Of all Buddha’s teachings, none are as far-reaching and transformative as the teachings on emptiness, the true nature of reality. Emptiness is the way things really are. It is the way things exist as opposed to the way they appear. It is through our understanding of emptiness – in particular the freedom we experience as a result – that we come to solve all our own problems and be of greatest benefit to others.
If we dream of an elephant, the elephant appears vividly in all its detail – we can see it, hear it, smell it, and touch it – but when we wake up we realize that it was just an appearance to mind. We do not wonder `Where is the elephant now?’, because we understand that it was simply a projection of our mind and had no existence outside our mind … Buddha said that the same is true for all phenomena; they are mere appearances to mind, totally dependent upon the minds that cognize them.

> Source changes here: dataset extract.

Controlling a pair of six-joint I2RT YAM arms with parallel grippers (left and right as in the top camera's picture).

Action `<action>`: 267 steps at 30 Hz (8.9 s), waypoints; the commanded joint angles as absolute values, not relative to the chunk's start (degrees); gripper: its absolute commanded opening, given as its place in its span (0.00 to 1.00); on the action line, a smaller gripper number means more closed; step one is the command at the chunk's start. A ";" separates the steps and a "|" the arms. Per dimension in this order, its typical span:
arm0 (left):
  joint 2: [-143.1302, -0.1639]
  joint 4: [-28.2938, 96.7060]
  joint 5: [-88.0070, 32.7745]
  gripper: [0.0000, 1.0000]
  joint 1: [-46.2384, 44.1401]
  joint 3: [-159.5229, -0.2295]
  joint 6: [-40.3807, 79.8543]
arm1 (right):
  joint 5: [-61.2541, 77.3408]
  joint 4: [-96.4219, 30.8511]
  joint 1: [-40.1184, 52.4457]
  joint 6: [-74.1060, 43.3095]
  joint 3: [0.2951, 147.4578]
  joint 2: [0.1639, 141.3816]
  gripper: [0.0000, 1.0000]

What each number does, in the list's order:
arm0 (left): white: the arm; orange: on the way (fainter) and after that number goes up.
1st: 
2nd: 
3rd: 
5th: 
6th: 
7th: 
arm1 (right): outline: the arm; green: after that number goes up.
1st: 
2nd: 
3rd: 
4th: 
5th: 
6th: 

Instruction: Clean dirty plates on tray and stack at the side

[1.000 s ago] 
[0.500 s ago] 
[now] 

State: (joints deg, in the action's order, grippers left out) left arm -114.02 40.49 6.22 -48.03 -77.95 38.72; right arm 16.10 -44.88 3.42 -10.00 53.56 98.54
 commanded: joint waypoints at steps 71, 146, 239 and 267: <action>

– Venerable Geshe Kelsang Gyatso Rinpoche
A Buddhist Perspective on Death & Rebirth
Sat 8 July
Although we know we are going to die one day, most of us prefer to ignore this undeniable truth and live our life as if the only things that matter are the things that we will have to leave behind when we die, things like possessions, reputation, friends and sense pleasures.
However, as Geshe Kelsang Gyatso says in Living Meaningfully Dying Joyfully:
“The fact of the matter is that this world is not our home. We are travelers, passing through. We came from our previous life, and in a few years, or a few days, we shall move on to our next life. We entered this world empty handed and alone, and we shall leave empty handed and alone. Everything we have accumulated in this life, including our body, will be left behind. All we can take with us into our next life are the imprints of the positive and negative actions we have created.”
On this day course we will look at the process of dying and reincarnation, and also at the law of karma which describes how the quality of our thoughts and actions in this life determine the quality of our life after death. Understanding death and what happens afterwards depends on understanding the nature of consciousness and the various levels of consciousness, so we will learn some meditations to help us recognise the non-physical nature of our own mind through personal experience rather than just theoretically.
In this course we will explore the Buddhist understanding of what happens when we die, how we can meet death with a calm and fearless mind and, having come to terms with our own mortality, how we will be in a position to help and support others who are close to dying.